What this task involves: Give back every line of the material exactly. Skip the pictures.

☆ ☆ ☆ ☆

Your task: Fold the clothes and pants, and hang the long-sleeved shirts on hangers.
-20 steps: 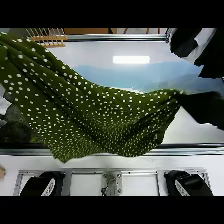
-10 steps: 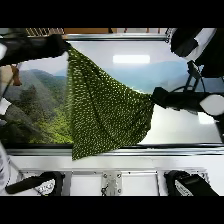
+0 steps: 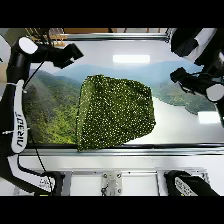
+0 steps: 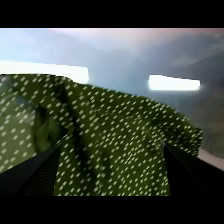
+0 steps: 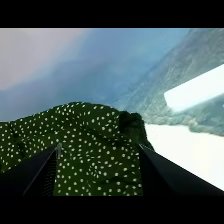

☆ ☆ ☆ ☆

Problem solution:
Your task: Fold the clothes and pants, and hang the long-sleeved shirts on hangers.
-20 steps: 
-10 steps: 
+0 steps: 
+0 steps: 
+0 steps: 

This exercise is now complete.